What is being asked —
Beneath this instruction is a listing; print exactly the lines in it starting at the line that contains "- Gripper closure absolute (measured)" and going through the line that contains "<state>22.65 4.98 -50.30".

╔══

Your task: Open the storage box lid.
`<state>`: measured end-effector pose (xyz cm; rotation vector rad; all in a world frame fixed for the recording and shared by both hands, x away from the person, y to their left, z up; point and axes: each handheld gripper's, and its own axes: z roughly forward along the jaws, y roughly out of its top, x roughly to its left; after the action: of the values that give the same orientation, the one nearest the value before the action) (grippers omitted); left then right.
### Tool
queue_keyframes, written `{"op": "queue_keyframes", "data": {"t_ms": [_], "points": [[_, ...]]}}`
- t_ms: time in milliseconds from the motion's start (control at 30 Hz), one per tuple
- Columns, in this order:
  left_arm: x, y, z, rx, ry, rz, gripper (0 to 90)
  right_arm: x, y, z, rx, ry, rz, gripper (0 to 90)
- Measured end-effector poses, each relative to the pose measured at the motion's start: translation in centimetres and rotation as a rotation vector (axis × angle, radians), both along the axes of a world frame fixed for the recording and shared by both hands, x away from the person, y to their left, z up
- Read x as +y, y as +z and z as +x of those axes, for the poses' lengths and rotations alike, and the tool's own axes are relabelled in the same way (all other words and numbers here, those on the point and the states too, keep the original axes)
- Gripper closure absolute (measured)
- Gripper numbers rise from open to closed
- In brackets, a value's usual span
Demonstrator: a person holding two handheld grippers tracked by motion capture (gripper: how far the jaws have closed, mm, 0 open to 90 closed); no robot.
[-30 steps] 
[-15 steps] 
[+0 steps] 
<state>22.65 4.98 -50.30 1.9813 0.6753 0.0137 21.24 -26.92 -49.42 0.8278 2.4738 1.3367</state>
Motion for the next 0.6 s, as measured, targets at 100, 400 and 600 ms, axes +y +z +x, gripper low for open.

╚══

Your response —
- Gripper closure absolute (measured)
- Gripper numbers rise from open to closed
- In brackets, a value's usual span
Demonstrator: a person holding two handheld grippers tracked by motion capture (gripper: how far the jaws have closed, mm, 0 open to 90 closed); no robot.
[-30 steps] 
[-15 steps] 
[+0 steps] 
<state>22.65 4.98 -50.30 1.9813 0.6753 0.0137 21.24 -26.92 -49.42 0.8278 2.4738 1.3367</state>

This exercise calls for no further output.